| Work item |
The records below must be reproduced exactly, excluding any pictures.

··· Extracted data

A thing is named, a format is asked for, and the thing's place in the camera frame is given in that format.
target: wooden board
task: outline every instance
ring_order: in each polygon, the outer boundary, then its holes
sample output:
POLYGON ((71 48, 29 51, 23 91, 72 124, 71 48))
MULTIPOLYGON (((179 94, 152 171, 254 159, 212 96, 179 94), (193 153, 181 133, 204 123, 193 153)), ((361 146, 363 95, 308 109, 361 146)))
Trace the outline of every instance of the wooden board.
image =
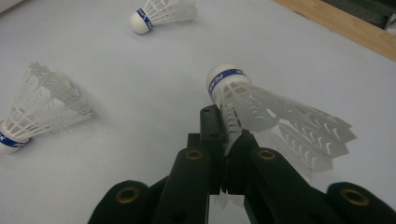
POLYGON ((395 35, 320 0, 275 2, 396 62, 395 35))

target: white shuttlecock
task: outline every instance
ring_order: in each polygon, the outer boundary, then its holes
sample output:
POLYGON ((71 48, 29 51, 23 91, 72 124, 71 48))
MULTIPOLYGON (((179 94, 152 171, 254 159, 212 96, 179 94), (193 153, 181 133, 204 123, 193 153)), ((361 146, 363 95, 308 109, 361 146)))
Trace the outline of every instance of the white shuttlecock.
POLYGON ((154 26, 175 21, 189 21, 196 17, 195 0, 148 0, 130 19, 132 30, 145 34, 154 26))
POLYGON ((32 63, 7 118, 0 121, 0 154, 18 150, 33 136, 91 117, 91 107, 69 81, 32 63))
POLYGON ((229 144, 242 129, 250 130, 261 147, 279 151, 307 181, 313 172, 331 170, 332 158, 347 154, 346 142, 356 138, 345 121, 252 85, 234 64, 213 68, 206 87, 221 110, 229 144))

······

| Response |
A thing is named, a format is asked for, and the thing's place in the camera frame is given in that format.
target: wooden board
task: outline every instance
ring_order: in each polygon, the outer boundary, then its holes
sample output:
POLYGON ((71 48, 29 51, 23 91, 72 124, 71 48))
MULTIPOLYGON (((179 94, 152 171, 254 159, 212 96, 179 94), (193 153, 181 133, 204 123, 193 153)), ((361 146, 363 95, 308 109, 361 146)))
Trace the outline of every instance of the wooden board.
image =
POLYGON ((395 35, 320 0, 275 2, 396 62, 395 35))

target: white shuttlecock
task: outline every instance
ring_order: in each polygon, the outer boundary, then its holes
sample output:
POLYGON ((71 48, 29 51, 23 91, 72 124, 71 48))
MULTIPOLYGON (((179 94, 152 171, 254 159, 212 96, 179 94), (193 153, 181 133, 204 123, 193 153)), ((361 146, 363 95, 308 109, 361 146)))
Trace the outline of every instance of the white shuttlecock.
POLYGON ((154 26, 175 21, 189 21, 196 17, 195 0, 148 0, 130 19, 132 30, 145 34, 154 26))
POLYGON ((32 63, 7 118, 0 121, 0 154, 18 150, 33 136, 91 117, 91 107, 69 81, 32 63))
POLYGON ((229 144, 242 129, 250 130, 261 147, 279 151, 307 181, 313 172, 331 170, 332 158, 347 154, 346 142, 356 138, 345 121, 252 85, 234 64, 213 68, 206 87, 221 110, 229 144))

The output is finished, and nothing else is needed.